Site icon Portal informacyjny STRAJK

Wybory w USA: trumpiści nie mają zamiaru przegrać

flickr

Choć główne amerykańskie kanały telewizyjne zaczęły wręcz bojkotować prezydenta Donalda Trumpa i wieszczą lub ogłaszają zwycięstwo jego przeciwnika Joe Bidena, Biały Dom nie ustępuje, jakby nie przejmując się doniesieniami ze stanów, które miałyby się opowiedzieć za kandydatem Partii Demokratycznej. Na przeciw siebie stoją już dwie armie adwokatów.

„Rozstrzygnięcie nie nastąpi jutro” – zapewniają Republikanie. twitter

Republikanie wynajęli już ok. tysiąca prawników, w tym prawdziwe gwiazdy adwokatury, i to samo zjawisko w podobnym rozmiarze dotyczy Demokratów. To naturalnie podniesie ogólny, rekordowy w skali Ameryki i historii świata koszt plutokratycznych wyborów, wynoszący dziś ok. 14 miliardów dolarów, nie licząc jeszcze strat, które przyniosą rozruchy po ostatecznym, najprawdopodobniej sądowym wyłonieniu szefa imperium amerykańskiego, na które przyjdzie poczekać.

Na ogół media oligarchiczne opowiedziały się za Bidenem, dzieląc Amerykę według komiksowej socjologii na miastowych i wieśniaków, gdzie miastowi mieliby być zwycięzcami. Dzieje się to w sytuacji, gdzie liczenie głosów w kilku stanach się nie zakończyło, z pewnością odbędą się liczenia powtórne, a kwestia domniemanych masowych oszust wyborczych na rzecz Bidena będzie powodem śledztw, rozpraw sądowych i publicznych kłótni. Republikanie próbują złamać medialną dynamikę Bidena powtarzając nie bez pewnej racji, że nic nie zostało jeszcze skończone.

Demokraci naciskają propagandowo z całej siły: ekipa Bidena ogłosiła dziś nawet, że „wyrzuci” Trumpa siłą z Białego Domu, jeśli nie zechce się wyprowadzić. Są pewni, że Pennsylwania ogłosi wygraną Bidena, nie zważając na możliwe drugie liczenie i zapowiadające się odwołania sądowe. Gdyby wynik z tego stanu został oficjalnie zatwierdzony, 77-letni Biden nie musiałby czekać na inne wyniki, lecz do tego ciągle daleko.
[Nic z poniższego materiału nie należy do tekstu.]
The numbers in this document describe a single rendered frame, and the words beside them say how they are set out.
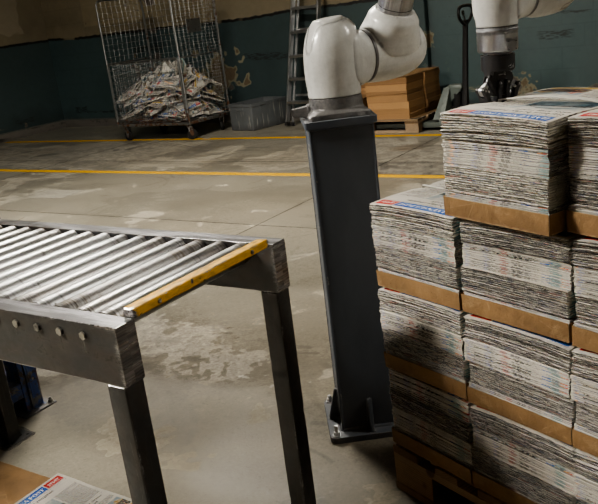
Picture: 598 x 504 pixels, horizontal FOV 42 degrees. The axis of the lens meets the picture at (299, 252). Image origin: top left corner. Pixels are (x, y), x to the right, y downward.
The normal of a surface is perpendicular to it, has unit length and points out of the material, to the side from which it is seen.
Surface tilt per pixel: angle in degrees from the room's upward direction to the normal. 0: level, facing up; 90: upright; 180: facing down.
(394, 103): 89
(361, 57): 88
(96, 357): 90
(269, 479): 0
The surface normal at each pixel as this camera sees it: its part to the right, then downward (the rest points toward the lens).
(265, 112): 0.72, 0.12
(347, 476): -0.11, -0.95
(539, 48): -0.54, 0.31
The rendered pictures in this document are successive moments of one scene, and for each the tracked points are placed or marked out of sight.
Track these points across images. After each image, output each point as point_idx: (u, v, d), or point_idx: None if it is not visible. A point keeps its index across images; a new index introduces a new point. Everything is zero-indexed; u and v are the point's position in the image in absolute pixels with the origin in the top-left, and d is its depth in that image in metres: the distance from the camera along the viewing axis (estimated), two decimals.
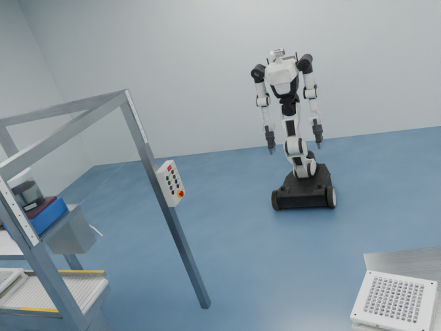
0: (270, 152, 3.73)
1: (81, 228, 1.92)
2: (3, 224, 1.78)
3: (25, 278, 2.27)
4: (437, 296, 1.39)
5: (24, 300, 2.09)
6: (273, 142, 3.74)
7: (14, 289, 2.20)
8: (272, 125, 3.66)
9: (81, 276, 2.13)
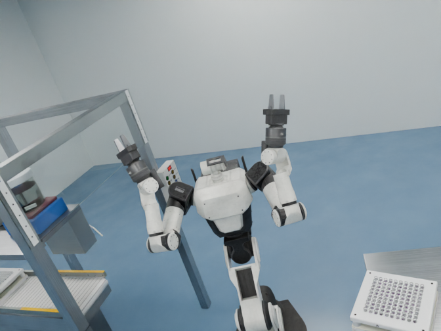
0: (125, 140, 1.71)
1: (81, 228, 1.92)
2: (3, 224, 1.78)
3: (25, 278, 2.27)
4: (437, 296, 1.39)
5: (24, 300, 2.09)
6: (127, 159, 1.72)
7: (14, 289, 2.20)
8: (157, 188, 1.72)
9: (81, 276, 2.13)
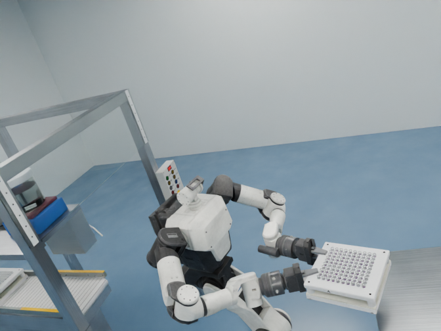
0: None
1: (81, 228, 1.92)
2: (3, 224, 1.78)
3: (25, 278, 2.27)
4: (389, 264, 1.43)
5: (24, 300, 2.09)
6: (291, 285, 1.43)
7: (14, 289, 2.20)
8: None
9: (81, 276, 2.13)
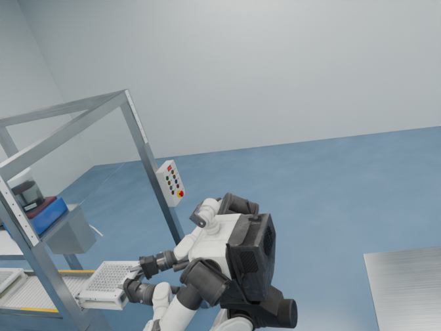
0: (138, 273, 1.87)
1: (81, 228, 1.92)
2: (3, 224, 1.78)
3: (25, 278, 2.27)
4: None
5: (24, 300, 2.09)
6: None
7: (14, 289, 2.20)
8: None
9: (81, 276, 2.13)
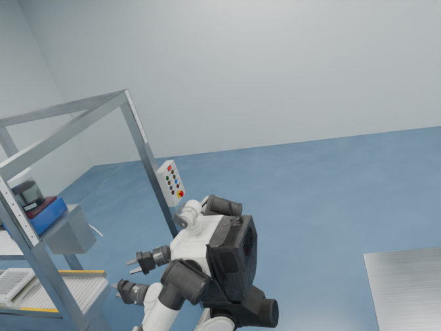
0: (136, 270, 1.91)
1: (81, 228, 1.92)
2: (3, 224, 1.78)
3: None
4: None
5: None
6: None
7: None
8: None
9: (81, 276, 2.13)
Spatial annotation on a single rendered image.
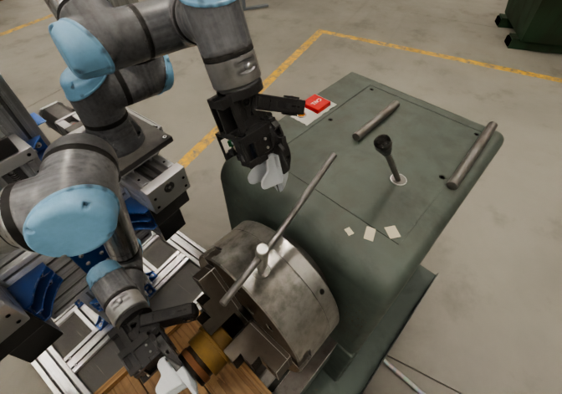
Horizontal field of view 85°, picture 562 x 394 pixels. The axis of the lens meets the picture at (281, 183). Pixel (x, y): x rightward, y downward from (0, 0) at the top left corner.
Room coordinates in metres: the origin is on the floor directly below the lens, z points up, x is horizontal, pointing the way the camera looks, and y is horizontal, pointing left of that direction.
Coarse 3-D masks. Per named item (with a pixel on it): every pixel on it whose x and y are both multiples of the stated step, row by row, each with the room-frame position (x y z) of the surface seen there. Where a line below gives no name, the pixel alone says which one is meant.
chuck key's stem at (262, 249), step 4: (260, 244) 0.26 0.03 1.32; (264, 244) 0.26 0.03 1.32; (256, 248) 0.25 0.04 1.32; (260, 248) 0.25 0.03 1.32; (264, 248) 0.25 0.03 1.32; (268, 248) 0.25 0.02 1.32; (256, 252) 0.25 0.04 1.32; (260, 252) 0.25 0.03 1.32; (264, 252) 0.25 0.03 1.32; (268, 252) 0.25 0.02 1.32; (260, 256) 0.24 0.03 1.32; (264, 256) 0.24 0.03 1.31; (264, 260) 0.24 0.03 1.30; (260, 264) 0.24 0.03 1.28; (264, 264) 0.25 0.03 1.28; (260, 268) 0.25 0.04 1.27; (264, 268) 0.25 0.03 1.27; (260, 272) 0.25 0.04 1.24
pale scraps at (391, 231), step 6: (348, 228) 0.34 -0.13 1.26; (366, 228) 0.34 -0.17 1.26; (372, 228) 0.34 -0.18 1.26; (390, 228) 0.34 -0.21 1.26; (348, 234) 0.32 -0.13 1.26; (366, 234) 0.32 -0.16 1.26; (372, 234) 0.32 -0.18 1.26; (390, 234) 0.32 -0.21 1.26; (396, 234) 0.32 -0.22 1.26; (372, 240) 0.31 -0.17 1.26
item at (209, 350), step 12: (204, 336) 0.18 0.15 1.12; (216, 336) 0.18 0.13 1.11; (228, 336) 0.18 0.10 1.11; (192, 348) 0.16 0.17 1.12; (204, 348) 0.16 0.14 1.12; (216, 348) 0.16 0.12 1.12; (180, 360) 0.14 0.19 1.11; (192, 360) 0.14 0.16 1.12; (204, 360) 0.14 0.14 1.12; (216, 360) 0.14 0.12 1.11; (228, 360) 0.14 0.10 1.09; (192, 372) 0.12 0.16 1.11; (204, 372) 0.12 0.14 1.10; (216, 372) 0.12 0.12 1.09; (204, 384) 0.11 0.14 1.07
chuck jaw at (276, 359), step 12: (252, 324) 0.21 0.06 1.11; (240, 336) 0.18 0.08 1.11; (252, 336) 0.18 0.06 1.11; (264, 336) 0.18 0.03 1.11; (228, 348) 0.16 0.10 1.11; (240, 348) 0.16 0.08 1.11; (252, 348) 0.16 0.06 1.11; (264, 348) 0.16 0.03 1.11; (276, 348) 0.16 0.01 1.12; (240, 360) 0.14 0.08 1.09; (252, 360) 0.14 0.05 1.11; (264, 360) 0.14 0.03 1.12; (276, 360) 0.14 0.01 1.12; (288, 360) 0.14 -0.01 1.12; (276, 372) 0.12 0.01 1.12
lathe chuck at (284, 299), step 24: (240, 240) 0.33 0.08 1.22; (216, 264) 0.28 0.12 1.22; (240, 264) 0.27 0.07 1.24; (288, 264) 0.27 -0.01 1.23; (240, 288) 0.23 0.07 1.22; (264, 288) 0.23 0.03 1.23; (288, 288) 0.23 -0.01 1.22; (264, 312) 0.19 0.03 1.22; (288, 312) 0.19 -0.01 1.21; (312, 312) 0.20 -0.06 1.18; (288, 336) 0.16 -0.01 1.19; (312, 336) 0.17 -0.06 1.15
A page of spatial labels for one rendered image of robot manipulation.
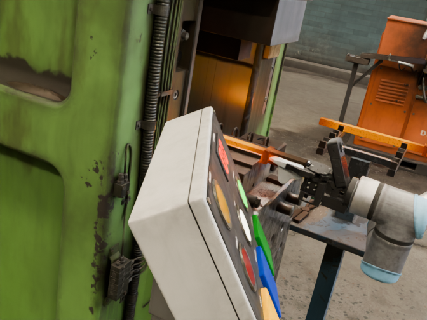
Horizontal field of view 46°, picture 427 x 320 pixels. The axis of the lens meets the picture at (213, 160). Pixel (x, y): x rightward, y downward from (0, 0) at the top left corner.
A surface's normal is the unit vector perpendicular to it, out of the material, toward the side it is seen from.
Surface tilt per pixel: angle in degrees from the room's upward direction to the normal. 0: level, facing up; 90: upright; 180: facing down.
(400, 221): 91
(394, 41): 90
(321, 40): 91
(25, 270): 90
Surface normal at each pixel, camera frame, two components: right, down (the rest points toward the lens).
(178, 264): -0.02, 0.36
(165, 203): -0.35, -0.88
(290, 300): 0.16, -0.92
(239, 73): -0.43, 0.25
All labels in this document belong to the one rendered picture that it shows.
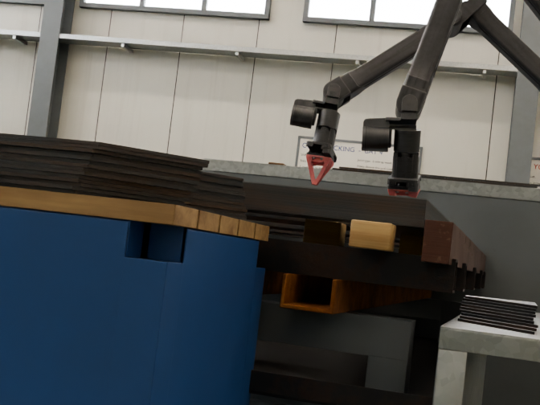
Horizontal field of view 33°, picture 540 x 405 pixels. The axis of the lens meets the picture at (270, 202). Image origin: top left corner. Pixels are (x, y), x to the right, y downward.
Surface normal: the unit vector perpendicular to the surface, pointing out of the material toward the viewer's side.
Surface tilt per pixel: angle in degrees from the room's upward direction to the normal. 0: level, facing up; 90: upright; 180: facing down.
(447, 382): 90
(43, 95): 90
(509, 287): 90
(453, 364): 90
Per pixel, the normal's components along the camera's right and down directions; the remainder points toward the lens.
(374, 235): -0.26, -0.08
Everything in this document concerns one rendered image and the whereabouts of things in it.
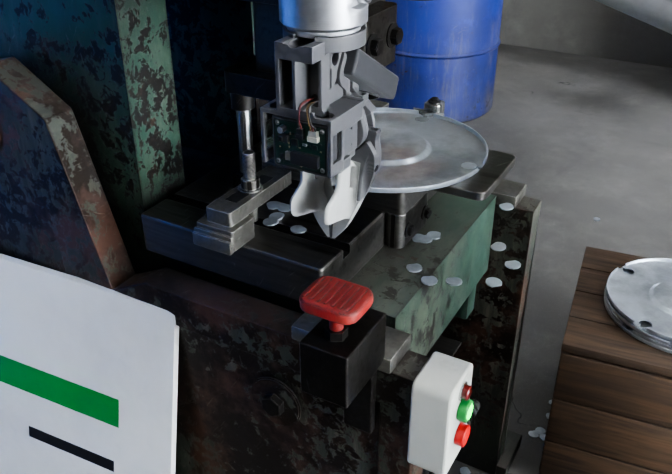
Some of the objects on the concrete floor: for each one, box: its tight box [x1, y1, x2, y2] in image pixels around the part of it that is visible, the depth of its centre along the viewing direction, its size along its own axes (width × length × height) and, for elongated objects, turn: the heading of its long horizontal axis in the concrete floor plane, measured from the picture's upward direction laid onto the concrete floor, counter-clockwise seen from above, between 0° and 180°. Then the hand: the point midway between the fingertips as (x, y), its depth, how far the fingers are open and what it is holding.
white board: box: [0, 253, 179, 474], centre depth 125 cm, size 14×50×59 cm, turn 64°
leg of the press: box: [0, 57, 430, 474], centre depth 115 cm, size 92×12×90 cm, turn 61°
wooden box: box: [539, 246, 672, 474], centre depth 154 cm, size 40×38×35 cm
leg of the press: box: [441, 179, 542, 474], centre depth 156 cm, size 92×12×90 cm, turn 61°
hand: (336, 222), depth 75 cm, fingers closed
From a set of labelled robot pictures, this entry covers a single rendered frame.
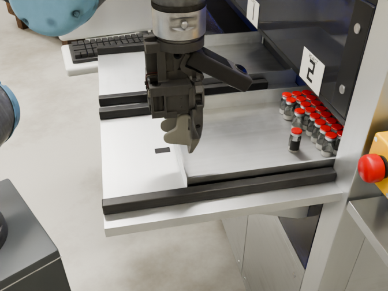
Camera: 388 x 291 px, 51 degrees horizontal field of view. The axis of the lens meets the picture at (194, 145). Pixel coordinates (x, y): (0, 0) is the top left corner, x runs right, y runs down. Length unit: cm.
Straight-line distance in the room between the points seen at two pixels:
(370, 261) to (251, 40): 69
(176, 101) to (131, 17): 94
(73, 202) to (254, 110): 128
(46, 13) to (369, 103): 44
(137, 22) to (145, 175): 89
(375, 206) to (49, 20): 56
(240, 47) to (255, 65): 13
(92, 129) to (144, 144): 168
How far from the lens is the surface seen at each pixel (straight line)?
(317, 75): 76
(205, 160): 75
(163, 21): 56
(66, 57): 139
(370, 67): 63
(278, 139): 82
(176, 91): 59
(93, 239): 182
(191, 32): 56
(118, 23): 152
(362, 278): 95
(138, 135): 83
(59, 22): 43
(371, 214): 71
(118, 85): 102
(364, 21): 64
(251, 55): 116
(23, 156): 237
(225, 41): 122
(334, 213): 77
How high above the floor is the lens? 135
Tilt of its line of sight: 37 degrees down
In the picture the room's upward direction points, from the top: straight up
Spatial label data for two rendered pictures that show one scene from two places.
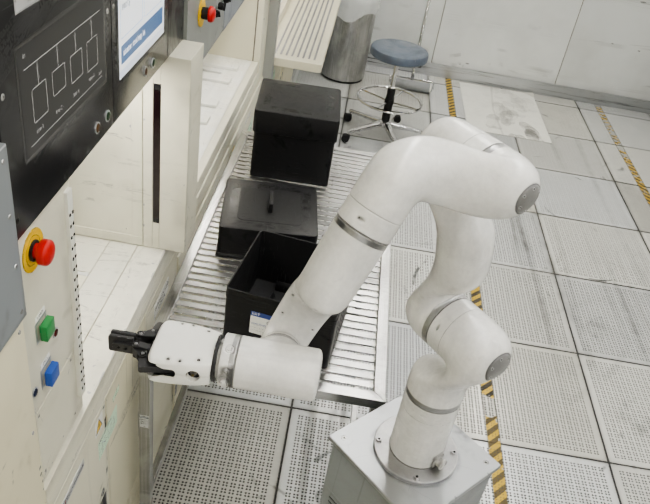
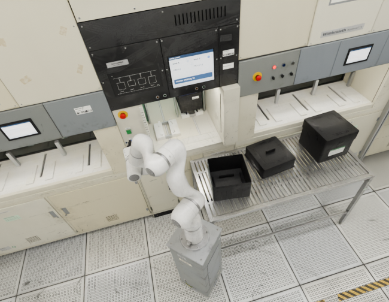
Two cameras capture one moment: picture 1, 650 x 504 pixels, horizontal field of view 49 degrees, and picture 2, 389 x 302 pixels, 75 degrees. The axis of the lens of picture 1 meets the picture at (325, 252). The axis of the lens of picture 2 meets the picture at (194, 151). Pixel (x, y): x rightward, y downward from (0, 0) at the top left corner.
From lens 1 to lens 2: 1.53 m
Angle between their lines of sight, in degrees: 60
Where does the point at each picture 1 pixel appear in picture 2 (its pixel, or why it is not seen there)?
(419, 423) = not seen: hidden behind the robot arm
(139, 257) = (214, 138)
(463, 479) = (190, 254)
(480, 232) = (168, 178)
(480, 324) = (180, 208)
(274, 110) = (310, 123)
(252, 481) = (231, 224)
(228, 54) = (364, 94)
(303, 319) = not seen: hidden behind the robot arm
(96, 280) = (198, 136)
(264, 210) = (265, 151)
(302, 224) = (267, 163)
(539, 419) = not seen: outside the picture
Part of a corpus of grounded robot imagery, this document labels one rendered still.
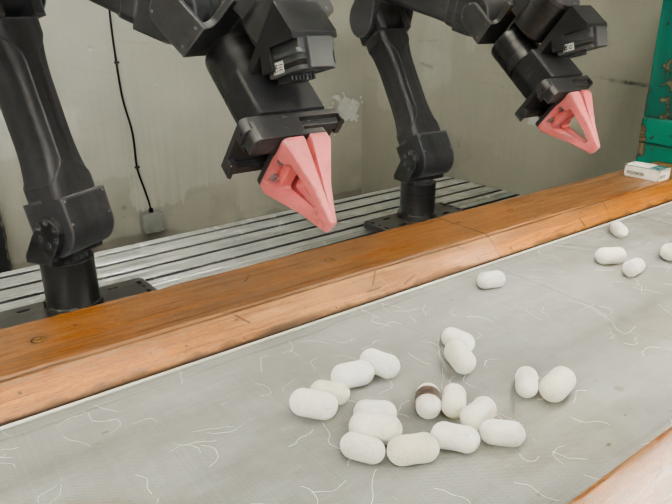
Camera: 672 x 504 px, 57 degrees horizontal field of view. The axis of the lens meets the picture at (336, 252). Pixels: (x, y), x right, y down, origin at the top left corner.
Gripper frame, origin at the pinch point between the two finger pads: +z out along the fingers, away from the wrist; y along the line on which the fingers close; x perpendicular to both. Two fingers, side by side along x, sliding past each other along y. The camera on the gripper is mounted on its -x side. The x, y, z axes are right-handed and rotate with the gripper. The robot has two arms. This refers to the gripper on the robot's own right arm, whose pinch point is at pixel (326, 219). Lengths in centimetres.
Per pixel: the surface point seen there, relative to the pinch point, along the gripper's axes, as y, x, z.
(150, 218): 53, 168, -108
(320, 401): -7.4, 1.6, 13.5
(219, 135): 87, 150, -130
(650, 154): 88, 17, -7
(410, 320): 9.1, 8.1, 8.6
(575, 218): 46.6, 11.3, 2.5
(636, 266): 36.4, 2.1, 13.5
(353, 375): -3.0, 2.9, 12.4
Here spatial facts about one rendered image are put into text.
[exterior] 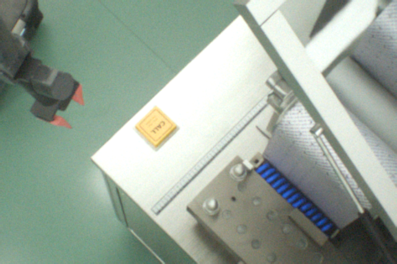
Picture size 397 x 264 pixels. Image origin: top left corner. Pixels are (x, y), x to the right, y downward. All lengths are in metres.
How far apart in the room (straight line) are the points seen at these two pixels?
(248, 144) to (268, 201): 0.21
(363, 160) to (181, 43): 2.03
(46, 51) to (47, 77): 1.39
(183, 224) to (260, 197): 0.21
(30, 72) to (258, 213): 0.57
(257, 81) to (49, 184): 1.09
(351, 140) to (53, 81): 0.78
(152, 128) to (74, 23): 1.16
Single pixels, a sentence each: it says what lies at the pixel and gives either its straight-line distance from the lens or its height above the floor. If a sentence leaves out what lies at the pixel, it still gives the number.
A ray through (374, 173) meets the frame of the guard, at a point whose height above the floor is 1.82.
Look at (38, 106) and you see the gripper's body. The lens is 1.77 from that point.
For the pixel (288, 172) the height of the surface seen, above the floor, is 1.07.
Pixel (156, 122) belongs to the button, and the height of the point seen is 0.92.
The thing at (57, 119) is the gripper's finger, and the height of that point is 1.12.
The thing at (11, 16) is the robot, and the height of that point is 0.24.
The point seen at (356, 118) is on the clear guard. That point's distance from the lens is 1.01.
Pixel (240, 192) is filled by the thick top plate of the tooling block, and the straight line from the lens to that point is 1.81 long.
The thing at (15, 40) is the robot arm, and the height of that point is 1.34.
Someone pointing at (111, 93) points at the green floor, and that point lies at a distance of 2.94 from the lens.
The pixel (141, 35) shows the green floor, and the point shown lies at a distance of 3.01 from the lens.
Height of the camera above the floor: 2.80
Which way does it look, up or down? 75 degrees down
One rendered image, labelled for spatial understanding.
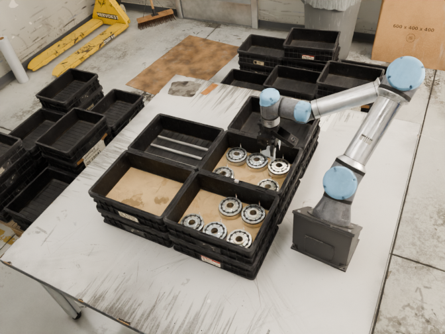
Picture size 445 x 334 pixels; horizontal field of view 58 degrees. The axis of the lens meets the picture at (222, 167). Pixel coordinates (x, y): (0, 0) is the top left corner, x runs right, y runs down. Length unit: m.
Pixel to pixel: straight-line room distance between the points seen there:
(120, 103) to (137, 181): 1.43
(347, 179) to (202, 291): 0.74
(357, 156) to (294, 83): 1.84
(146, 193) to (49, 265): 0.53
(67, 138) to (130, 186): 1.09
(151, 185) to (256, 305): 0.73
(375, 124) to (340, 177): 0.22
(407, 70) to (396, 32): 2.76
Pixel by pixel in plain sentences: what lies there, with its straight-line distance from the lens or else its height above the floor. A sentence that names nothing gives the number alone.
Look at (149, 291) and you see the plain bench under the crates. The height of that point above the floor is 0.70.
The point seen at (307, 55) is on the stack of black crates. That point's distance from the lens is 3.28.
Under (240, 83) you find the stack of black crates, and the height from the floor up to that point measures 0.27.
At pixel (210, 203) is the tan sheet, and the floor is 0.83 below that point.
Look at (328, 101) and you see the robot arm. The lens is 1.63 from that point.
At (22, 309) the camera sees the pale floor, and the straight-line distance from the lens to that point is 2.85.
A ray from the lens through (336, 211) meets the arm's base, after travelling 1.59.
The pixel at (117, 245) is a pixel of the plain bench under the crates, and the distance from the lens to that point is 1.93.
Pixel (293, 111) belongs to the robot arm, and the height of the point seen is 1.27.
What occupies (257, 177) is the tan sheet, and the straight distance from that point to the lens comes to 1.87.
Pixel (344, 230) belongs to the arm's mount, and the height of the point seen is 0.96.
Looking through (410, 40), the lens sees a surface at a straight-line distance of 4.23.
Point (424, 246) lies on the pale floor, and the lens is 2.78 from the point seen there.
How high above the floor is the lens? 2.21
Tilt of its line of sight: 45 degrees down
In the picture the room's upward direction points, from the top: 8 degrees counter-clockwise
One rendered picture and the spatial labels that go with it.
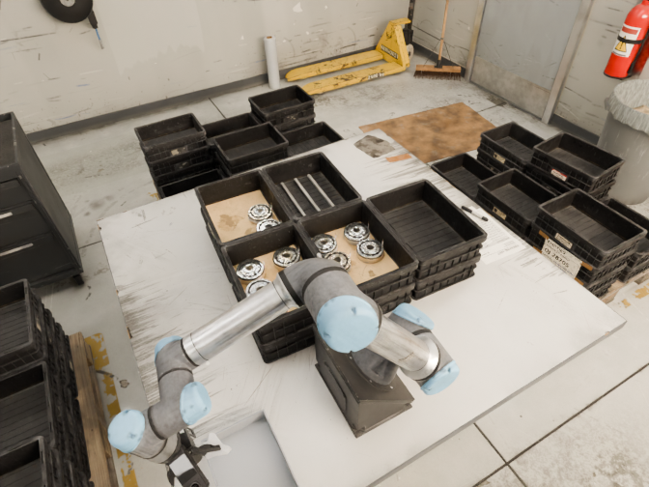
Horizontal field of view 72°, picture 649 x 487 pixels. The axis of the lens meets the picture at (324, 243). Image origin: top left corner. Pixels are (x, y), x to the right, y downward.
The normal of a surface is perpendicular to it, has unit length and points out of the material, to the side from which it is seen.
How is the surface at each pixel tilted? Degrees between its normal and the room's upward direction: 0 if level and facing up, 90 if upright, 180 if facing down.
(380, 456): 0
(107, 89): 90
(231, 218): 0
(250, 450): 0
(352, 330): 79
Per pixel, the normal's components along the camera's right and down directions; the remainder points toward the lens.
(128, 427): -0.26, -0.58
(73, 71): 0.48, 0.60
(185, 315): -0.03, -0.72
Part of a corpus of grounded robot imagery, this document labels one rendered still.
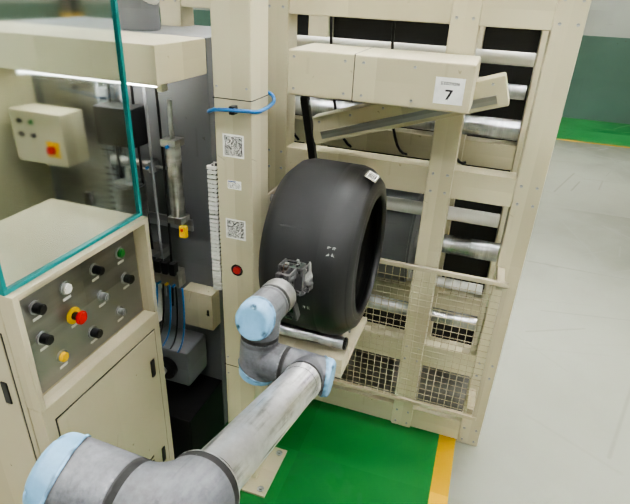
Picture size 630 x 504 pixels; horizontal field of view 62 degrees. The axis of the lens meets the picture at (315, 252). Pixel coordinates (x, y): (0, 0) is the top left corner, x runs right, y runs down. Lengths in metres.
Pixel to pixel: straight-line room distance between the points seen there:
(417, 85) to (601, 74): 9.22
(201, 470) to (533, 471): 2.22
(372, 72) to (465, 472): 1.83
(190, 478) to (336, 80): 1.37
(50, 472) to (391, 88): 1.41
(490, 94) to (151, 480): 1.53
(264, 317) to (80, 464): 0.53
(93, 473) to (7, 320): 0.81
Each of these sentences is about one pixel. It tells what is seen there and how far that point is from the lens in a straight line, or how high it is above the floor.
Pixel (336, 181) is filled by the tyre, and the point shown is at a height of 1.45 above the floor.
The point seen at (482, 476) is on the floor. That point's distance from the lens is 2.72.
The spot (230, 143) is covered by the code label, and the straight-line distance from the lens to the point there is 1.70.
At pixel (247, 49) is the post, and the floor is 1.80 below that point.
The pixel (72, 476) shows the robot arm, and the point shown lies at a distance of 0.79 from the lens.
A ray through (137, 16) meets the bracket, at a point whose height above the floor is 1.85.
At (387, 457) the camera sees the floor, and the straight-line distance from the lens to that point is 2.67.
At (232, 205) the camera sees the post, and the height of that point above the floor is 1.31.
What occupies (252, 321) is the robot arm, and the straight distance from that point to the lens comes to 1.18.
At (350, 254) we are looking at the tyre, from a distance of 1.51.
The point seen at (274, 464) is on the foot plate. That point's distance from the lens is 2.59.
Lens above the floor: 1.98
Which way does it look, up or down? 27 degrees down
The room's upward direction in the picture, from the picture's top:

Stan Georgia, w którym kandydat Demokratów miałby wygrać, jest zmuszony jeszcze raz liczyć głosy, gdyż różnica między nim a Trumpem jest zbyt mała, by być czegokolwiek pewnym. Podzielona Ameryka czeka stosunkowo spokojnie na wielką społeczną burzę po ostatecznym wyłonieniu prezydenta, najszybciej pewnie w grudniu.